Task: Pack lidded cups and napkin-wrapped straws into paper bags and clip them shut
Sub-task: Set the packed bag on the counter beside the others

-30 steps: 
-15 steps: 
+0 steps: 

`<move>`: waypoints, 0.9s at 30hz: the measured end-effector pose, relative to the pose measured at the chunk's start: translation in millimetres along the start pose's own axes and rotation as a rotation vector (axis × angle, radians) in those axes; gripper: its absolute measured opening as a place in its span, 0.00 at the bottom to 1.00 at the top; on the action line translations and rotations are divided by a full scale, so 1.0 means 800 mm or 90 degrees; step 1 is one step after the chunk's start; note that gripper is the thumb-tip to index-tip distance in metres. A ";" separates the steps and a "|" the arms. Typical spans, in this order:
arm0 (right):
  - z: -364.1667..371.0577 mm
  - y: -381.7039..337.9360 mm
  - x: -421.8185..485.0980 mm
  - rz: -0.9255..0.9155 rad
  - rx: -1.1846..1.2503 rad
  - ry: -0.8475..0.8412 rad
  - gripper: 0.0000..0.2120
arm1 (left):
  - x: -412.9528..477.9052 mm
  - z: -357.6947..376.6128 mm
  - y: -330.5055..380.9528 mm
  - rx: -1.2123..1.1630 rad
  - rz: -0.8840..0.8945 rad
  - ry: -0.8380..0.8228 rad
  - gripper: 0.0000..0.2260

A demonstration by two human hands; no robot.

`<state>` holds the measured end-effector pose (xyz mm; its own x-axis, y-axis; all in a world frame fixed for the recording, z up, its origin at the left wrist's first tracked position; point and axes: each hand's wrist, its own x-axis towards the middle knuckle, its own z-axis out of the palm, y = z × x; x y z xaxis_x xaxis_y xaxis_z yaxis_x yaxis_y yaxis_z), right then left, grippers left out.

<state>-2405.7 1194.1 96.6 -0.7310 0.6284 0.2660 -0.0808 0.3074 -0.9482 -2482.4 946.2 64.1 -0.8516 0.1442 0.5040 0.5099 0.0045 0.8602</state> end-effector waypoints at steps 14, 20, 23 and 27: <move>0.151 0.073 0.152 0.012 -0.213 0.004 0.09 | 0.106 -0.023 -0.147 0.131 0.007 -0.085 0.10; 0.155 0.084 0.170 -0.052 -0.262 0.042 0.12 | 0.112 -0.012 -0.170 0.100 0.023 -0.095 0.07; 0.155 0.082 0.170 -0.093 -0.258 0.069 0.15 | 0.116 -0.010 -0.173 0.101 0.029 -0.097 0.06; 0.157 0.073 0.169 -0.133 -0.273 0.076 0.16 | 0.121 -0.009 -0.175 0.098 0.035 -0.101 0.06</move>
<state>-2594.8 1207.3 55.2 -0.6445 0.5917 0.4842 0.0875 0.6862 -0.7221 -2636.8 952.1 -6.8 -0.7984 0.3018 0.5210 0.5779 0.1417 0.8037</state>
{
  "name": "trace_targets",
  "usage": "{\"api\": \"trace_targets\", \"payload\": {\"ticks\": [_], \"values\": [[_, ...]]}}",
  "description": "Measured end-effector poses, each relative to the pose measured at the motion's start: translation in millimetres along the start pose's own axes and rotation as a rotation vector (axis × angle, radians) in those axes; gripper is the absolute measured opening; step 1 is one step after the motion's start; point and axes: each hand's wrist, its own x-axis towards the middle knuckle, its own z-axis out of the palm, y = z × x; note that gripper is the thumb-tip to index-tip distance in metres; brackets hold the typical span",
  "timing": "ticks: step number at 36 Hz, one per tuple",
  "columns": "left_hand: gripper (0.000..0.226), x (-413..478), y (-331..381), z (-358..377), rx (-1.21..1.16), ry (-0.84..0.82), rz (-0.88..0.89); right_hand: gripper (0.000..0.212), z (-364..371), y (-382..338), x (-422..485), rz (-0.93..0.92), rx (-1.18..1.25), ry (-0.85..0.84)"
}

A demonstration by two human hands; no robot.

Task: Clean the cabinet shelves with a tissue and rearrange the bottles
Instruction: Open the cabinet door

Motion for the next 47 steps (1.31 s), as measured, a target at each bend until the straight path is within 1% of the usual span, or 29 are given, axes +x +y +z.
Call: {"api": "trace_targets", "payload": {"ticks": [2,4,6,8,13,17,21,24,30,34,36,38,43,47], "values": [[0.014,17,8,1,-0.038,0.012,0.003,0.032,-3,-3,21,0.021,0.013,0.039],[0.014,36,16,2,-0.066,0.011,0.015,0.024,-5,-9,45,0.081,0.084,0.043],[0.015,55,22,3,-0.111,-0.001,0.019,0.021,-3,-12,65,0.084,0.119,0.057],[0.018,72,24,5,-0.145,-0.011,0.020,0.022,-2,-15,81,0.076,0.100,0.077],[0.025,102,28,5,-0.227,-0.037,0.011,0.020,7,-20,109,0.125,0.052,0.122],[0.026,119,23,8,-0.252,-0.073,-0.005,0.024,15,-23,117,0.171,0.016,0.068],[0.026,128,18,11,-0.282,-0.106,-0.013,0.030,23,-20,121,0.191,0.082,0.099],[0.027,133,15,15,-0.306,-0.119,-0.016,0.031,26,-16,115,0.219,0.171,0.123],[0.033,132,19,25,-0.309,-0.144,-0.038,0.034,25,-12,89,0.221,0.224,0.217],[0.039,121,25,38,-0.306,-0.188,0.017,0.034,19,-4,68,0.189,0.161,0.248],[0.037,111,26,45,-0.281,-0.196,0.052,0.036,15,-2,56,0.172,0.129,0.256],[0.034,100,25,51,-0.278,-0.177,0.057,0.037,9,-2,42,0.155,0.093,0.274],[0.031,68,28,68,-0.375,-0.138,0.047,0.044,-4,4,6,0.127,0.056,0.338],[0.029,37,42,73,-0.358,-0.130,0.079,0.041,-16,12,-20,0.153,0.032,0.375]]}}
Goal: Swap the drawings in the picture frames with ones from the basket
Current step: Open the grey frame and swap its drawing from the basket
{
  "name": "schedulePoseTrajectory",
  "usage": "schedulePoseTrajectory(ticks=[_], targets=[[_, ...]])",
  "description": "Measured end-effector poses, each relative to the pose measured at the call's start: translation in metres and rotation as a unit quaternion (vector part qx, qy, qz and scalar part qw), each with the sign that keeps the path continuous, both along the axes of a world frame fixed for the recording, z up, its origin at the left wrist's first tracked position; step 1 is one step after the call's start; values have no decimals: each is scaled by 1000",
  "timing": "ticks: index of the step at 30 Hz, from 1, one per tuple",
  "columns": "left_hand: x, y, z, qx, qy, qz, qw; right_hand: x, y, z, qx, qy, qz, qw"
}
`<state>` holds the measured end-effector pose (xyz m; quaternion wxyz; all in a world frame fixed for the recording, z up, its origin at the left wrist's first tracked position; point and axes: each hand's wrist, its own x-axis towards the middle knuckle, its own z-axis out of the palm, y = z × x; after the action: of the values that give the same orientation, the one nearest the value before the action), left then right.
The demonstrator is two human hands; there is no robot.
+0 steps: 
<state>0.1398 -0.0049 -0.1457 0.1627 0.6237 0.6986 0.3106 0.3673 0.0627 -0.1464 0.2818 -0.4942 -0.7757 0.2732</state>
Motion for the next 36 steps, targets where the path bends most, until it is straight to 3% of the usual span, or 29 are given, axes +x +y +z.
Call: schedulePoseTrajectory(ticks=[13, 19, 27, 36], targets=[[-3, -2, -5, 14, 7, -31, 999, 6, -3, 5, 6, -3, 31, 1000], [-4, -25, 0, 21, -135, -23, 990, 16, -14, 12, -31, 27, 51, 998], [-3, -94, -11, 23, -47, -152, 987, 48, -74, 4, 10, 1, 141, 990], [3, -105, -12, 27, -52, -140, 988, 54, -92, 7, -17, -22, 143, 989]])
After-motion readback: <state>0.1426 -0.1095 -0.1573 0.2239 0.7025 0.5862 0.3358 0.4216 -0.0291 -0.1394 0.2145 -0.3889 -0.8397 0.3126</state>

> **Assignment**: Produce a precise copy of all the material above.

> **Exercise solution**:
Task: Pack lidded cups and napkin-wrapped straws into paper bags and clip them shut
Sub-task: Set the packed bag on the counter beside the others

-30 steps: 
-15 steps: 
+0 steps: 

`<move>`: waypoints, 0.9s at 30hz: the measured end-effector pose, relative to the pose measured at the chunk's start: translation in millimetres along the start pose's own axes and rotation as a rotation vector (axis × angle, radians) in those axes; gripper: its absolute measured opening as a place in its span, 0.00 at the bottom to 1.00 at the top; on the action line translations and rotations are divided by a full scale, so 1.0 means 800 mm or 90 degrees; step 1 is one step after the chunk's start; note that gripper is the thumb-tip to index-tip distance in metres. A ";" separates the steps and a "|" the arms. Typical spans, in this order:
arm0 (right):
  - z: -364.1667..371.0577 mm
  - y: -381.7039..337.9360 mm
  - x: -421.8185..485.0980 mm
  - rz: -0.9255..0.9155 rad
  - rx: -1.1846..1.2503 rad
  - ry: -0.8475..0.8412 rad
  - gripper: 0.0000..0.2120
arm1 (left):
  - x: -412.9528..477.9052 mm
  - z: -357.6947..376.6128 mm
  - y: -330.5055..380.9528 mm
  - rx: -1.2123..1.1630 rad
  - rz: -0.8840..0.8945 rad
  - ry: -0.8380..0.8228 rad
  - gripper: 0.0000..0.2260

A demonstration by two human hands; no robot.

`<state>` holds the measured end-effector pose (xyz mm; its own x-axis, y-axis; all in a world frame fixed for the recording, z up, its origin at the left wrist's first tracked position; point and axes: each hand's wrist, its own x-axis towards the middle knuckle, its own z-axis out of the palm, y = z × x; x y z xaxis_x xaxis_y xaxis_z yaxis_x yaxis_y yaxis_z), right then left, grippers left out.

<state>-2405.7 1194.1 96.6 -0.7310 0.6284 0.2660 -0.0808 0.3074 -0.9482 -2482.4 946.2 64.1 -0.8516 0.1442 0.5040 0.5099 0.0045 0.8602</state> end-effector waypoints at steps 14, 20, 23 and 27: <move>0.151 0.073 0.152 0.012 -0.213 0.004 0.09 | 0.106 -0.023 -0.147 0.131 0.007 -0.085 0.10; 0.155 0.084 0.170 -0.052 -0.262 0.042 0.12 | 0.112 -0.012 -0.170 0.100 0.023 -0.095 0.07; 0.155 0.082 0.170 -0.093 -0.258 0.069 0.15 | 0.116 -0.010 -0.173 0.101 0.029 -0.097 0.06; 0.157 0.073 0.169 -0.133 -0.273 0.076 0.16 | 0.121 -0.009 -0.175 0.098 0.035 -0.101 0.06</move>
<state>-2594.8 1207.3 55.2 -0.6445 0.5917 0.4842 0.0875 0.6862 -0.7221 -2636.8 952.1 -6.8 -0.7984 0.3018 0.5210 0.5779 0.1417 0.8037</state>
{
  "name": "trace_targets",
  "usage": "{\"api\": \"trace_targets\", \"payload\": {\"ticks\": [_], \"values\": [[_, ...]]}}",
  "description": "Measured end-effector poses, each relative to the pose measured at the motion's start: translation in millimetres along the start pose's own axes and rotation as a rotation vector (axis × angle, radians) in those axes; gripper is the absolute measured opening; step 1 is one step after the motion's start; point and axes: each hand's wrist, its own x-axis towards the middle knuckle, its own z-axis out of the palm, y = z × x; note that gripper is the thumb-tip to index-tip distance in metres; brackets hold the typical span",
  "timing": "ticks: step number at 36 Hz, one per tuple",
  "columns": "left_hand: gripper (0.000..0.226), x (-413..478), y (-331..381), z (-358..377), rx (-1.21..1.16), ry (-0.84..0.82), rz (-0.88..0.89); right_hand: gripper (0.000..0.212), z (-364..371), y (-382..338), x (-422..485), rz (-0.93..0.92), rx (-1.18..1.25), ry (-0.85..0.84)"
}

A demonstration by two human hands; no robot.

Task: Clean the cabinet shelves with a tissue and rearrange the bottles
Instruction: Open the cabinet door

Motion for the next 47 steps (1.31 s), as measured, a target at each bend until the straight path is within 1% of the usual span, or 29 are given, axes +x +y +z.
Call: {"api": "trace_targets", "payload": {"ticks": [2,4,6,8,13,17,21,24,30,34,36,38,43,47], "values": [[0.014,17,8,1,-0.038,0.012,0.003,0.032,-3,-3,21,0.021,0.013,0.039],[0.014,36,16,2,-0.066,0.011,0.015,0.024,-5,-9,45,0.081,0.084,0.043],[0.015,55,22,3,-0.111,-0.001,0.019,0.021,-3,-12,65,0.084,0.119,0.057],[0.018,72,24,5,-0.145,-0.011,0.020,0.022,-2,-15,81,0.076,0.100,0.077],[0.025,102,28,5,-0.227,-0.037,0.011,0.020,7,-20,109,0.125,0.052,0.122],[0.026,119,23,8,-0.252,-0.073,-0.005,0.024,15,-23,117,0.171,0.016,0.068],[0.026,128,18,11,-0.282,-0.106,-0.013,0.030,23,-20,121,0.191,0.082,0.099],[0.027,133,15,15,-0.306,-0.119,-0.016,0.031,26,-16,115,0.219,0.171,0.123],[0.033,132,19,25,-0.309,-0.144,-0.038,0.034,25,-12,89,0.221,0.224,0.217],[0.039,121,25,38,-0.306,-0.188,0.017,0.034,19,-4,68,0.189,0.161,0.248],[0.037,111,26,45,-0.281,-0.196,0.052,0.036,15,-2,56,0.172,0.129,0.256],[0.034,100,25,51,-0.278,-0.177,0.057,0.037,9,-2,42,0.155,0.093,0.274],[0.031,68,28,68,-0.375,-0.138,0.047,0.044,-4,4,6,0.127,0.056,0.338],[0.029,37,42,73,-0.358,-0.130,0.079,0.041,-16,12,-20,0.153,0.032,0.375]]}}
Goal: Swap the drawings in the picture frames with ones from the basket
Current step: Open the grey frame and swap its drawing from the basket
{
  "name": "schedulePoseTrajectory",
  "usage": "schedulePoseTrajectory(ticks=[_], targets=[[_, ...]])",
  "description": "Measured end-effector poses, each relative to the pose measured at the call's start: translation in metres and rotation as a unit quaternion (vector part qx, qy, qz and scalar part qw), each with the sign that keeps the path continuous, both along the axes of a world frame fixed for the recording, z up, its origin at the left wrist's first tracked position; step 1 is one step after the call's start; values have no decimals: each is scaled by 1000",
  "timing": "ticks: index of the step at 30 Hz, from 1, one per tuple",
  "columns": "left_hand: x, y, z, qx, qy, qz, qw; right_hand: x, y, z, qx, qy, qz, qw"
}
`<state>` holds the measured end-effector pose (xyz m; quaternion wxyz; all in a world frame fixed for the recording, z up, its origin at the left wrist's first tracked position; point and axes: each hand's wrist, its own x-axis towards the middle knuckle, its own z-axis out of the palm, y = z × x; after the action: of the values that give the same orientation, the one nearest the value before the action), left then right.
The demonstrator is two human hands; there is no robot.
+0 steps: 
<state>0.1398 -0.0049 -0.1457 0.1627 0.6237 0.6986 0.3106 0.3673 0.0627 -0.1464 0.2818 -0.4942 -0.7757 0.2732</state>
Motion for the next 36 steps, targets where the path bends most, until it is straight to 3% of the usual span, or 29 are given, axes +x +y +z.
Call: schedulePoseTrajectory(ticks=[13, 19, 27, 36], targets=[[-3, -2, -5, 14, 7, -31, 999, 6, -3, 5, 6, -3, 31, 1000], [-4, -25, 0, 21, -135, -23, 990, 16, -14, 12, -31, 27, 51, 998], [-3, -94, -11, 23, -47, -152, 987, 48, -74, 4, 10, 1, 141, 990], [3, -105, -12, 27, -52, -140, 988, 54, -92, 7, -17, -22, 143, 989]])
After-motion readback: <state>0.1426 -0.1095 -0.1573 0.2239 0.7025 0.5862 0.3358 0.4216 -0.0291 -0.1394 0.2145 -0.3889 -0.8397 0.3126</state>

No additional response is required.